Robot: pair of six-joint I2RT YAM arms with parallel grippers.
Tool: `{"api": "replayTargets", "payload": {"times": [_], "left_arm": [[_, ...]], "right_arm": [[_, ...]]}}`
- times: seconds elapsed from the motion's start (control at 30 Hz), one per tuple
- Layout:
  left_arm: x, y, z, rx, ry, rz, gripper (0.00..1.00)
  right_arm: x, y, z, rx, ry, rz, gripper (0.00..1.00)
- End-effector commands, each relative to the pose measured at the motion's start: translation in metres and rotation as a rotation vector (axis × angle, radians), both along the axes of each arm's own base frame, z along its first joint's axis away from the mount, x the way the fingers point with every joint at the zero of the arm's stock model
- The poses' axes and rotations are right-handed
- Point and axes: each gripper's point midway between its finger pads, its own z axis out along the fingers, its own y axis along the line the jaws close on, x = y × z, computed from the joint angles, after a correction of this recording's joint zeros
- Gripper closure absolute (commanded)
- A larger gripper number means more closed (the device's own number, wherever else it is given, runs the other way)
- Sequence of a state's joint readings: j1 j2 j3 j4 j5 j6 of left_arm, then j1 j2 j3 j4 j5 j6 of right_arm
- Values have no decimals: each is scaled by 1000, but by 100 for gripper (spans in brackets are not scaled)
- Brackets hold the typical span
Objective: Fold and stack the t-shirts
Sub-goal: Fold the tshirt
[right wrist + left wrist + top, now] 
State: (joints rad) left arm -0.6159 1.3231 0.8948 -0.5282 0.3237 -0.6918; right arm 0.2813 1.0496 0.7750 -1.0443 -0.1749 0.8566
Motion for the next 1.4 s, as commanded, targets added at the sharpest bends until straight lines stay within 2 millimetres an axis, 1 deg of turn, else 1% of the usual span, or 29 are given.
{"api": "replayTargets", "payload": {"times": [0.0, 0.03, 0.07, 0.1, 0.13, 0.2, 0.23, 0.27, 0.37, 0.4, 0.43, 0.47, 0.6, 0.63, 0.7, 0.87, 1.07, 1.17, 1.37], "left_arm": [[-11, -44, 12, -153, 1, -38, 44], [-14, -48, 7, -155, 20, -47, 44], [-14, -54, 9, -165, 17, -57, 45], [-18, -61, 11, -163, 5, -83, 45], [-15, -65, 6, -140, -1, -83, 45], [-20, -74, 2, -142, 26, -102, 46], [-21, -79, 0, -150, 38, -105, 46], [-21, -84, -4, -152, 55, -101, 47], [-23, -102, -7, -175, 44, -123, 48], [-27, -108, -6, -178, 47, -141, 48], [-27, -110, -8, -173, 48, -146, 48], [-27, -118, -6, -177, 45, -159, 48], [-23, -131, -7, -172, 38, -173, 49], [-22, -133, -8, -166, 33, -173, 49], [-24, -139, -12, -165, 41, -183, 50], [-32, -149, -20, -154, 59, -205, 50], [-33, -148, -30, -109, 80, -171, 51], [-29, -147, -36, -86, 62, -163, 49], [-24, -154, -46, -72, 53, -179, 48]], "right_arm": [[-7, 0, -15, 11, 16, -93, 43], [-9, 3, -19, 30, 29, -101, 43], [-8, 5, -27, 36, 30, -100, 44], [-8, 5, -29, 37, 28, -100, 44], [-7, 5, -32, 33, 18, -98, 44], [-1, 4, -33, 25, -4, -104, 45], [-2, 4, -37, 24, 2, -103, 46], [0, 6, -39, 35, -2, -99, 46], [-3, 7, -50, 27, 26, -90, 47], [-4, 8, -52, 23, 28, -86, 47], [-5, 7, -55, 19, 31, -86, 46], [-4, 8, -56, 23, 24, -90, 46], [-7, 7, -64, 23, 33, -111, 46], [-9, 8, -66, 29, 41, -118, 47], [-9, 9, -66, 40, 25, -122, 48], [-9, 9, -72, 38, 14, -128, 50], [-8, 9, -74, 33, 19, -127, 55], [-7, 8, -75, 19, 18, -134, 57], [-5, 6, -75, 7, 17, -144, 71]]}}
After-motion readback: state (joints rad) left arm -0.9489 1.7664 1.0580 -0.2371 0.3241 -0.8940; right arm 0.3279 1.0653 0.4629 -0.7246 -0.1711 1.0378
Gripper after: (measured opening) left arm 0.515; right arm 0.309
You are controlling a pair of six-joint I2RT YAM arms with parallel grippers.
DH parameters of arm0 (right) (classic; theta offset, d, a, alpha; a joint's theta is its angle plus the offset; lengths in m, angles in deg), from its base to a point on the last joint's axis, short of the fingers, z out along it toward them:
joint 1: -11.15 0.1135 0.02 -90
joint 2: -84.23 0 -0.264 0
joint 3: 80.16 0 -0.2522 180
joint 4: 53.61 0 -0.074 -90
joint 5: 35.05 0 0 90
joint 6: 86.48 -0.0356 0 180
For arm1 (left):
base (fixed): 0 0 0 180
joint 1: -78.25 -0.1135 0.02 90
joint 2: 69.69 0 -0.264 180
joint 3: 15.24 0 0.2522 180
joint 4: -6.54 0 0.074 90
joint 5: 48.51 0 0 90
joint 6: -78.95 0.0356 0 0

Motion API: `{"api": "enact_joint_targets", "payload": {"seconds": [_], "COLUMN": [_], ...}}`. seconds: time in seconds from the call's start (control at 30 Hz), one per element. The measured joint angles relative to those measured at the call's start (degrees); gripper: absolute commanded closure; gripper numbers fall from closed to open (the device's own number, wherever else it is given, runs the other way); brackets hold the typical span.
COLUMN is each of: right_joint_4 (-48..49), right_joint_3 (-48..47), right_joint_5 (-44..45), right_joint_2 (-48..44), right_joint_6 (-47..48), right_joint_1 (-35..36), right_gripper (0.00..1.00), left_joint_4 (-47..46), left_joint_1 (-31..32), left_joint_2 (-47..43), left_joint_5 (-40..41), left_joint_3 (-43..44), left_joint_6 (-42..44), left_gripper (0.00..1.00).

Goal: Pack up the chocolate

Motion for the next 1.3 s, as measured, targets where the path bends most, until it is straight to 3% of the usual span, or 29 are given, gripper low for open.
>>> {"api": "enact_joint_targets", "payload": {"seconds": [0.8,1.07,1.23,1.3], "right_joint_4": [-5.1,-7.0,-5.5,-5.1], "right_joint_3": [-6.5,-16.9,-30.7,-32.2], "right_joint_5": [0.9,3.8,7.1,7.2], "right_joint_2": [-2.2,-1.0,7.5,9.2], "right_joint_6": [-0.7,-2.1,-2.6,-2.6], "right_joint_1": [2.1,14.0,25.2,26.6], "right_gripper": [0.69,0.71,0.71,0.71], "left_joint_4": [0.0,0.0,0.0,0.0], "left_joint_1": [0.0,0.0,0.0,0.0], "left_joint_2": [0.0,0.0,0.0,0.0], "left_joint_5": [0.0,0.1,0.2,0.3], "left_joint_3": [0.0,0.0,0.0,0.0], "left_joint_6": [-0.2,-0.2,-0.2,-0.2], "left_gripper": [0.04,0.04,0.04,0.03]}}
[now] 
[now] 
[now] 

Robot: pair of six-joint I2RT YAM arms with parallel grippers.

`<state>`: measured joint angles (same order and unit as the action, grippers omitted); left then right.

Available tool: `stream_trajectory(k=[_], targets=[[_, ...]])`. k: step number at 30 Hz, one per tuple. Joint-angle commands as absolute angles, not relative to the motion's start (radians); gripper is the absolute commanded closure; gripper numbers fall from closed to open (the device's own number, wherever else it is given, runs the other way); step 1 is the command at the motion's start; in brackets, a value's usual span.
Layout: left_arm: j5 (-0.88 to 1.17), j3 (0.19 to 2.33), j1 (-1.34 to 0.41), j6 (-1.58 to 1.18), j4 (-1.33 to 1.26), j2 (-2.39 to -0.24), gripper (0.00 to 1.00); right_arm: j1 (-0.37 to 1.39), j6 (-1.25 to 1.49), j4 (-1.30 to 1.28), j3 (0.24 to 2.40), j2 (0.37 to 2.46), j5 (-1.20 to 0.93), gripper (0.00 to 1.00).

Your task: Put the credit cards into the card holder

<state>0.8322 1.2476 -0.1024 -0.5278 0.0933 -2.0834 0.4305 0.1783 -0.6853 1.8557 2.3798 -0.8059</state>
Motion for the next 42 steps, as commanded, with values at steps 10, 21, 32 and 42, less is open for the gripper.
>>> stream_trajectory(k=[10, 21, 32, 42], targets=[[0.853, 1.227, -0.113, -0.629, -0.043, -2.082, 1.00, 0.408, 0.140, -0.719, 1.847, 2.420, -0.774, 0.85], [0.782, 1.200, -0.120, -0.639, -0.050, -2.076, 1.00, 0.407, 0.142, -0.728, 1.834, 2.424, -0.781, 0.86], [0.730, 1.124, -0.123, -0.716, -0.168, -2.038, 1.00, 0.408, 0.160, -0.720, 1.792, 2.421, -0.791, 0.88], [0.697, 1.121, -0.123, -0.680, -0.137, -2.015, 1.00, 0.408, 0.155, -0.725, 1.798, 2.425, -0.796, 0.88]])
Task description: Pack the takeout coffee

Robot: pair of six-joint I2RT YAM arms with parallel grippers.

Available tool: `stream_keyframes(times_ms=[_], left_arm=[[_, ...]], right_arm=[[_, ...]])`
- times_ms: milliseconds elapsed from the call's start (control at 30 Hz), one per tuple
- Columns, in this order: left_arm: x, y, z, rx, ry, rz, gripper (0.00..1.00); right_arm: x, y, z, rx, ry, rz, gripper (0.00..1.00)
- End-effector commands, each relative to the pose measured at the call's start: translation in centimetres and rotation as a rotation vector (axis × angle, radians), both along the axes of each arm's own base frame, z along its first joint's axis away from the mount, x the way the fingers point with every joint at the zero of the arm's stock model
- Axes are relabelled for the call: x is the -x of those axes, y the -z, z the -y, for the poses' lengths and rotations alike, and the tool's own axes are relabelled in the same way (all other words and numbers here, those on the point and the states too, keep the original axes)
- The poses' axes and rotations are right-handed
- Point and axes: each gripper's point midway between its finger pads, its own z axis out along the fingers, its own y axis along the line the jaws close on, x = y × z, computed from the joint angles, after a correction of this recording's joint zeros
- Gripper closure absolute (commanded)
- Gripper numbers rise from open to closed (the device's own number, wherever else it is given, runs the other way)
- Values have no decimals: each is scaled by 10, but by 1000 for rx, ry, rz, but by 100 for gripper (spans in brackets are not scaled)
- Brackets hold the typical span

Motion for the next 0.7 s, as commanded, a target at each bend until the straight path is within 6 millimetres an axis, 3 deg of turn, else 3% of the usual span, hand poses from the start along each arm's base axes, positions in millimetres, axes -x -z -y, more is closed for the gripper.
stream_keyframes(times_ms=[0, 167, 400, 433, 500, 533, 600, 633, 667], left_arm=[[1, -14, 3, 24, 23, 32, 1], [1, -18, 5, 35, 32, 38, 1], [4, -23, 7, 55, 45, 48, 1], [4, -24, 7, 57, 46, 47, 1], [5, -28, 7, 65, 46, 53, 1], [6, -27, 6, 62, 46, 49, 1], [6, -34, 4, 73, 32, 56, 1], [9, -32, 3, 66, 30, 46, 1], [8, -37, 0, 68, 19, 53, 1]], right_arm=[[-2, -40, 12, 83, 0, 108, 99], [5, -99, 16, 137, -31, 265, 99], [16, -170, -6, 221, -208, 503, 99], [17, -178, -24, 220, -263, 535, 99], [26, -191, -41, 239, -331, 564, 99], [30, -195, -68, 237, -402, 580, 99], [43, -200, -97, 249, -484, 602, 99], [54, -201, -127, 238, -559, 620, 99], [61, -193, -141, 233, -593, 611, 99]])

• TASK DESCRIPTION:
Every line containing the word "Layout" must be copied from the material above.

• ANSWER BOX:
- Layout:
Layout: left_arm: j5 (-0.88 to 1.17), j3 (0.19 to 2.33), j1 (-1.34 to 0.41), j6 (-1.58 to 1.18), j4 (-1.33 to 1.26), j2 (-2.39 to -0.24), gripper (0.00 to 1.00); right_arm: j1 (-0.37 to 1.39), j6 (-1.25 to 1.49), j4 (-1.30 to 1.28), j3 (0.24 to 2.40), j2 (0.37 to 2.46), j5 (-1.20 to 0.93), gripper (0.00 to 1.00).

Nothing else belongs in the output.